**Work to complete:** Copy word for word the lines of the records below, beginning at the one with "Think of this" and finishing at the one with "Exercise. Tag the dark", ends included, but none of the pictures.

[[ Data provided open ]]

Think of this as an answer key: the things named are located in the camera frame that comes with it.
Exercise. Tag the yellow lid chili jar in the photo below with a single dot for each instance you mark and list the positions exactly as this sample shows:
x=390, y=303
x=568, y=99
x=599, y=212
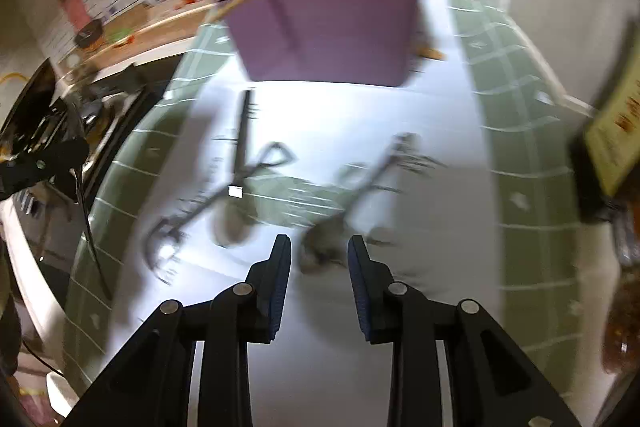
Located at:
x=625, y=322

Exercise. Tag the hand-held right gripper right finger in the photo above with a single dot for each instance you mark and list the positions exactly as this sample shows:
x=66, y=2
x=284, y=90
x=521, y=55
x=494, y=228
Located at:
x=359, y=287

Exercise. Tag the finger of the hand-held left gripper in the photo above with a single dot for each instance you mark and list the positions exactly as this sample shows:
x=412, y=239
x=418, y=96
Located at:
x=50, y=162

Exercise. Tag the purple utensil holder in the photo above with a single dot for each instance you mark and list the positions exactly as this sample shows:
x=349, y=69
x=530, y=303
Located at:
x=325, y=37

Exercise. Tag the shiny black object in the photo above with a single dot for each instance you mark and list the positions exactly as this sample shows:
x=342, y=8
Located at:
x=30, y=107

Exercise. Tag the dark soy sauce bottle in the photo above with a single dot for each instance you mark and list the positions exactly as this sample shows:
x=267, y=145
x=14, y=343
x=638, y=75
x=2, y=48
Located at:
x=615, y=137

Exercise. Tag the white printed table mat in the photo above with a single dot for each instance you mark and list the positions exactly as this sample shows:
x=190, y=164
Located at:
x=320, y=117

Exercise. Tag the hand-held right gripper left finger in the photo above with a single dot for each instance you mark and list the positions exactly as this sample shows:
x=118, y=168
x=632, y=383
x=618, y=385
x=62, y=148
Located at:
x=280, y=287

[[ Data provided closed ]]
[[ Data provided open ]]

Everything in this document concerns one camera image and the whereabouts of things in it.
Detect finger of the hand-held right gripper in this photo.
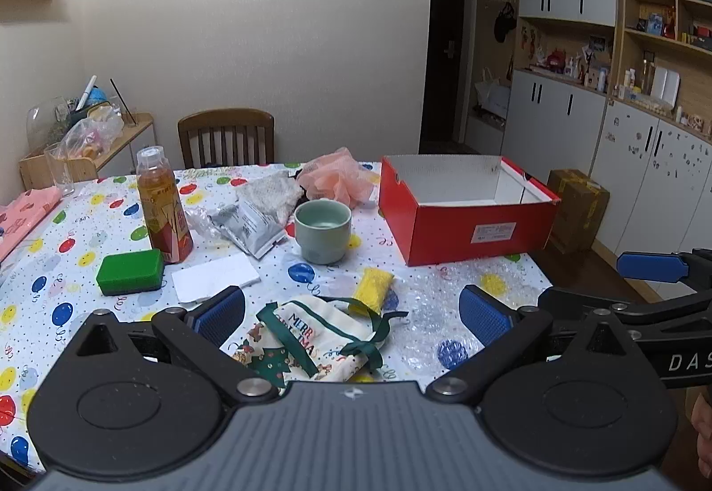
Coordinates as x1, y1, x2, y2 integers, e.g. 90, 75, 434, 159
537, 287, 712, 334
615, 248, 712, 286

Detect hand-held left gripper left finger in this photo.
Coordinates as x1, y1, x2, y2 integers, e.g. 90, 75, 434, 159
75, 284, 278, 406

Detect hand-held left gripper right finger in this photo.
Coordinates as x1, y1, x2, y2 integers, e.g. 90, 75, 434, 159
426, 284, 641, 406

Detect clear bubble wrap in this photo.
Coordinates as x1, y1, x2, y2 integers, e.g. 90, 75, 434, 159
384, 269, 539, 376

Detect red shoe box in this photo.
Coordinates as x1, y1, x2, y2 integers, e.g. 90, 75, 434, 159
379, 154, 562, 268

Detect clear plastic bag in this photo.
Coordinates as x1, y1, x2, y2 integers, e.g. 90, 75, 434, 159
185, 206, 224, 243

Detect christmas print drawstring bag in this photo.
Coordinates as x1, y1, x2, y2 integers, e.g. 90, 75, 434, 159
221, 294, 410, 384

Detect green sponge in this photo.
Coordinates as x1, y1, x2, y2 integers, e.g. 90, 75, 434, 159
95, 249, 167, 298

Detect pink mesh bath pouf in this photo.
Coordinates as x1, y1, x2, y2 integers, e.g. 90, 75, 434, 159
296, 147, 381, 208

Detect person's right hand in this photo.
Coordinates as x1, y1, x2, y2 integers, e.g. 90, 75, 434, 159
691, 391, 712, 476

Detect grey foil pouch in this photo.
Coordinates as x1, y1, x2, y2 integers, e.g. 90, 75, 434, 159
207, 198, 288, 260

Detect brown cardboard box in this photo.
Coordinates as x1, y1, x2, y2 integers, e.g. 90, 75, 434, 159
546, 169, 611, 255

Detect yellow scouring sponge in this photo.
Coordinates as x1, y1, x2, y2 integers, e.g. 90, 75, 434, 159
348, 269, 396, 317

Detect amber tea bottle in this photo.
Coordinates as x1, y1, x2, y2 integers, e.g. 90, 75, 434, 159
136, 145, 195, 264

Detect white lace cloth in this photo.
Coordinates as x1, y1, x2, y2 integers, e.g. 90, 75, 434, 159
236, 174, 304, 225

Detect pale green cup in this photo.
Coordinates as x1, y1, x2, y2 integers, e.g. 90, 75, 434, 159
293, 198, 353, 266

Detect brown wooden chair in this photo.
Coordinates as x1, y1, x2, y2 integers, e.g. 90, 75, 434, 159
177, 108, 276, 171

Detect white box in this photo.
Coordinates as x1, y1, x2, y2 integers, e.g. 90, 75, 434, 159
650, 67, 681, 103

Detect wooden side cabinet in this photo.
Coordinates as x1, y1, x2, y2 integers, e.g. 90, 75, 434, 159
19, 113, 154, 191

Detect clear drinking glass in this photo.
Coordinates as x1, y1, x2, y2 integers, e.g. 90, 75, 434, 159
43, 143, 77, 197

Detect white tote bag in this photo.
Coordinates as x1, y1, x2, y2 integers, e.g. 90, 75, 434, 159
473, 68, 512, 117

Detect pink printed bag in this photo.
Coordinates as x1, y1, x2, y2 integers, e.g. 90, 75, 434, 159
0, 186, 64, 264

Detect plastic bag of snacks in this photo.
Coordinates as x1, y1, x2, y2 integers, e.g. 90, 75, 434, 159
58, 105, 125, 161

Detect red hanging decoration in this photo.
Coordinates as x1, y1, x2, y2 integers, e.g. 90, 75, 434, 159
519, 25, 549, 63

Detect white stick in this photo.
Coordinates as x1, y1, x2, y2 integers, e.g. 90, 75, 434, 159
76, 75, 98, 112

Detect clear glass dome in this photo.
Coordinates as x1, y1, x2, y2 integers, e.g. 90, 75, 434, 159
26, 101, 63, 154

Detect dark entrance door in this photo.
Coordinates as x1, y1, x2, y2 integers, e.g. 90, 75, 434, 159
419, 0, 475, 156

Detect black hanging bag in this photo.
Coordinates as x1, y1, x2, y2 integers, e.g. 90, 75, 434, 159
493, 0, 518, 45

[[ Data provided closed ]]
[[ Data provided open ]]

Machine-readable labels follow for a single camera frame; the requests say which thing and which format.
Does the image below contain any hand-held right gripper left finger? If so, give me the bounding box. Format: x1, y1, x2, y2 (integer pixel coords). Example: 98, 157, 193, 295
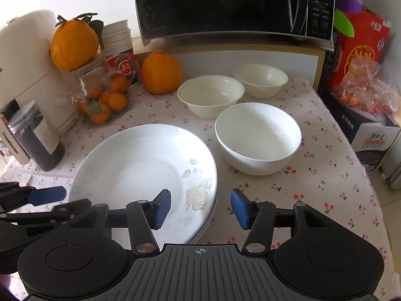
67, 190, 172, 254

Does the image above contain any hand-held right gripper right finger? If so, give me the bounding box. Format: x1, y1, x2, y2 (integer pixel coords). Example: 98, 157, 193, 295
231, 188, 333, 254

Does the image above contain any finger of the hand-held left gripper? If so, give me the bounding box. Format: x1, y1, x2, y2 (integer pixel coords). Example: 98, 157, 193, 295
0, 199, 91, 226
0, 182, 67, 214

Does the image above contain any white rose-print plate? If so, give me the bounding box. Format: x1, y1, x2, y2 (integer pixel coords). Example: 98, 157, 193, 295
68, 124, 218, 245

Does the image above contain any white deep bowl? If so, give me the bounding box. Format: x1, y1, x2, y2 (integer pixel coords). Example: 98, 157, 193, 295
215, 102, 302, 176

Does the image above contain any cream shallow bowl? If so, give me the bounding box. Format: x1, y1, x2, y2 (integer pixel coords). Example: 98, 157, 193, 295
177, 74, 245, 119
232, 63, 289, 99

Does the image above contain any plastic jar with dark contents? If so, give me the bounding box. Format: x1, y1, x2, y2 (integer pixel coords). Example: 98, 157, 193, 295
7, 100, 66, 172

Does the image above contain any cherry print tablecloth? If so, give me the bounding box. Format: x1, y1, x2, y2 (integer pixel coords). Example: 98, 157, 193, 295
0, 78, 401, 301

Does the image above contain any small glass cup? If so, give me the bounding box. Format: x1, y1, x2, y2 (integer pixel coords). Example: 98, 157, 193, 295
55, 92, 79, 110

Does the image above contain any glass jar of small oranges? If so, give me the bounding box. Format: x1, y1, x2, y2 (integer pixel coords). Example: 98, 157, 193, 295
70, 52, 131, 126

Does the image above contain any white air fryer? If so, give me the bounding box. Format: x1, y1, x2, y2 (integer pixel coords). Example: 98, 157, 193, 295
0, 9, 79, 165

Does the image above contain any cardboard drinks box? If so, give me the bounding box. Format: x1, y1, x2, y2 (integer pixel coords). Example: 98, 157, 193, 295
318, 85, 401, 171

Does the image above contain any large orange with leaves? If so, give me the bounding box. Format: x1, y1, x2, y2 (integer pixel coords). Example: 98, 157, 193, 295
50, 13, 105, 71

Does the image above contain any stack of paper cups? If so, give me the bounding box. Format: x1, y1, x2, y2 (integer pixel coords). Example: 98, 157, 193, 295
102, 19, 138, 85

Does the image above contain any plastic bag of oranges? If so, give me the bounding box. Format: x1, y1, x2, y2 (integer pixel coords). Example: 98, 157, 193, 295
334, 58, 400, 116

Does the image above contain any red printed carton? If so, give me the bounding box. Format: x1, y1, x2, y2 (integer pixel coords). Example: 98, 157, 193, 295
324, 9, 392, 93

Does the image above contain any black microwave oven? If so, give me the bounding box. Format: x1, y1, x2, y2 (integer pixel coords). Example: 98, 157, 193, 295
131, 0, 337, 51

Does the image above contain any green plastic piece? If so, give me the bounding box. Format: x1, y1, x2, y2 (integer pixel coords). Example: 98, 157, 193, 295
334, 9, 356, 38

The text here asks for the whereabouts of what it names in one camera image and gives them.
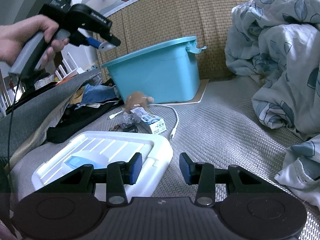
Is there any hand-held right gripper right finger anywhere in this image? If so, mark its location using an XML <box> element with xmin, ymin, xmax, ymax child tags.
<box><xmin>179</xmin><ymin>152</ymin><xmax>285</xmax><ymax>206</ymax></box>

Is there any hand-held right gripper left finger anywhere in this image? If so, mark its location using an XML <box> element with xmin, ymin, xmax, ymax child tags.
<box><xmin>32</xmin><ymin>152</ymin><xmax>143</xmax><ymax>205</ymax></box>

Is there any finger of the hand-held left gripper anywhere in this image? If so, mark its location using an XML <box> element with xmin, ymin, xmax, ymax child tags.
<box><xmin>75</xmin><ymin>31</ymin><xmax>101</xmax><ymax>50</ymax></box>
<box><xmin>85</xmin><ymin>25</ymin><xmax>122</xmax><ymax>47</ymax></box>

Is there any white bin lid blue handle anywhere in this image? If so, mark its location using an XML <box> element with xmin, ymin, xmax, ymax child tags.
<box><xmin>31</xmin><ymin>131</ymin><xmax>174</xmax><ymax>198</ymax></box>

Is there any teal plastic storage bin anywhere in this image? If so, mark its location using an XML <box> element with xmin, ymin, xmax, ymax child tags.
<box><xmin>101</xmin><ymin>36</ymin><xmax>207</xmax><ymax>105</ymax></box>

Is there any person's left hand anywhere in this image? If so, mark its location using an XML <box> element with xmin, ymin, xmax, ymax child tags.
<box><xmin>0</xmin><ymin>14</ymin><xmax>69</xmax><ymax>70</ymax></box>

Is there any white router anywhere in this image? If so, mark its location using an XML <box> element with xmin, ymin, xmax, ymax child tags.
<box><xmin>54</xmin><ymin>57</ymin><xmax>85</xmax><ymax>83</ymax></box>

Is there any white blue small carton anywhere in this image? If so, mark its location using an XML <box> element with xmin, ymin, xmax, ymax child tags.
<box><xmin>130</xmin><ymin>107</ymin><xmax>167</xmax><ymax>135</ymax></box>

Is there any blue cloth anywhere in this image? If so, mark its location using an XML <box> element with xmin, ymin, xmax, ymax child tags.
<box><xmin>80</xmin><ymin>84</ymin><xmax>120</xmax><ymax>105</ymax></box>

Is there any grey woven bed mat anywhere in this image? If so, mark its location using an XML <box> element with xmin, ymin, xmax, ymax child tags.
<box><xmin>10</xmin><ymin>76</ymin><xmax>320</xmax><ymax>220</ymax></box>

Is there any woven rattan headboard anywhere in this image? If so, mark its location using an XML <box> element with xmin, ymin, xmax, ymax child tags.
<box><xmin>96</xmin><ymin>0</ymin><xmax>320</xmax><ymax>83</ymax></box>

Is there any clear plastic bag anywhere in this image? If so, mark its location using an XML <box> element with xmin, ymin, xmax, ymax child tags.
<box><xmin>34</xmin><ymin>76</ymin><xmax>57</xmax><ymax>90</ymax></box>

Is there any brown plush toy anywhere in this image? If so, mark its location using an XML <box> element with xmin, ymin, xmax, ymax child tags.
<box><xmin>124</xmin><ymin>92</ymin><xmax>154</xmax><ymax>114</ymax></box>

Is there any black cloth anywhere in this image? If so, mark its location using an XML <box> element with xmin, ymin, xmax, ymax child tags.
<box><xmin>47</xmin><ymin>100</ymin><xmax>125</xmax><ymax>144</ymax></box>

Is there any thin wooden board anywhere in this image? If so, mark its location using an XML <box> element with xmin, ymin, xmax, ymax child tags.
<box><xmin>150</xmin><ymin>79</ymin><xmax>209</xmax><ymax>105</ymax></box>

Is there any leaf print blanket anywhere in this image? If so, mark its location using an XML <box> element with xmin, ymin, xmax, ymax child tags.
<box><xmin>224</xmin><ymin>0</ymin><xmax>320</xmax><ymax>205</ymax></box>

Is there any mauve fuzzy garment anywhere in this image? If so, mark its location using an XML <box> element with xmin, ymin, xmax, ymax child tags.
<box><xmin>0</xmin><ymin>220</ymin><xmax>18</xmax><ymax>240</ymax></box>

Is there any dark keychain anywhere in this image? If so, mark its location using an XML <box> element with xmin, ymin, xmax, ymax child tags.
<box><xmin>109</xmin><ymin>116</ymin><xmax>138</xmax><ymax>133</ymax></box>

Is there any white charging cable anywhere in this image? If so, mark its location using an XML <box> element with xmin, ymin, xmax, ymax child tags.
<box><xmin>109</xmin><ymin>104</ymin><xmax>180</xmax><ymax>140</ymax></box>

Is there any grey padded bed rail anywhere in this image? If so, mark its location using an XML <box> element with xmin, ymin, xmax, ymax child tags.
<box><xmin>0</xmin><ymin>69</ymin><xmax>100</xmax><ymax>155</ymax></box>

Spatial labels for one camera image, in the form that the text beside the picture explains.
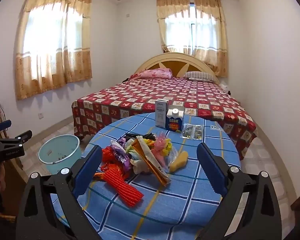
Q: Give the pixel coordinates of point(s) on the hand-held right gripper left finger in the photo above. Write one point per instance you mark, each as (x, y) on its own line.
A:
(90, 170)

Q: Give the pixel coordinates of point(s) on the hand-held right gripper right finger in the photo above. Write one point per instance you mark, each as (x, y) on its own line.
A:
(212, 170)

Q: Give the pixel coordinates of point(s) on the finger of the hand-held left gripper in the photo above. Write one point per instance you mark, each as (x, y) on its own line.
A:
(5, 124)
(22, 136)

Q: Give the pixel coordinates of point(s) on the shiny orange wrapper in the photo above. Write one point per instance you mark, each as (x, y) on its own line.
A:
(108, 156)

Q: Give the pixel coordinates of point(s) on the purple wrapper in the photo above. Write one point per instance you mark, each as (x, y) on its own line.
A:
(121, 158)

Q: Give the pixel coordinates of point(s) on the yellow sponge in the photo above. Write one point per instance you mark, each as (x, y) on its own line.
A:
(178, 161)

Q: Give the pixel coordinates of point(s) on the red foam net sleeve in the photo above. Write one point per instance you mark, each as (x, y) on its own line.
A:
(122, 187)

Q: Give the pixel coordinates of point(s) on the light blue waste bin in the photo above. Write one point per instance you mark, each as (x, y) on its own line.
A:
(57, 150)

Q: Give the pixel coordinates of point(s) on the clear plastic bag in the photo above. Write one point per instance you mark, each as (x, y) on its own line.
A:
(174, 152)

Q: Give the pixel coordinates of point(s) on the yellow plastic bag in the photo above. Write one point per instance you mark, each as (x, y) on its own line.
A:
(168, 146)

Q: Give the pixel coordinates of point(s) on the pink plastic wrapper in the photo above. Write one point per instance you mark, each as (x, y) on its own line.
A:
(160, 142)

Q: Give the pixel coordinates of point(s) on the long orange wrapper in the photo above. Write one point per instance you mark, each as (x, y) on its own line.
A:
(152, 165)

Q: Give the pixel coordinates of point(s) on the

[[ Data provided closed ]]

**Answer area:**
Think of this as an answer key: the things named are located in the camera frame that comes with it.
Exercise. Tag the yellow lid chili jar in the photo below with a single dot for each instance you mark and list the positions exactly as this sample shows:
x=390, y=303
x=568, y=99
x=599, y=212
Located at:
x=625, y=322

Exercise. Tag the hand-held right gripper right finger in the photo above with a single dot for each instance you mark and list the positions exactly as this sample shows:
x=66, y=2
x=284, y=90
x=521, y=55
x=494, y=228
Located at:
x=359, y=287

Exercise. Tag the finger of the hand-held left gripper in the photo above with a single dot for each instance you mark and list the positions exactly as this sample shows:
x=412, y=239
x=418, y=96
Located at:
x=50, y=162

Exercise. Tag the purple utensil holder in the photo above with a single dot for each instance you mark and list the positions exactly as this sample shows:
x=349, y=69
x=530, y=303
Located at:
x=325, y=37

Exercise. Tag the shiny black object in the photo above with a single dot for each instance you mark and list the positions exactly as this sample shows:
x=342, y=8
Located at:
x=30, y=107

Exercise. Tag the dark soy sauce bottle in the photo above with a single dot for each instance you mark and list the positions exactly as this sample shows:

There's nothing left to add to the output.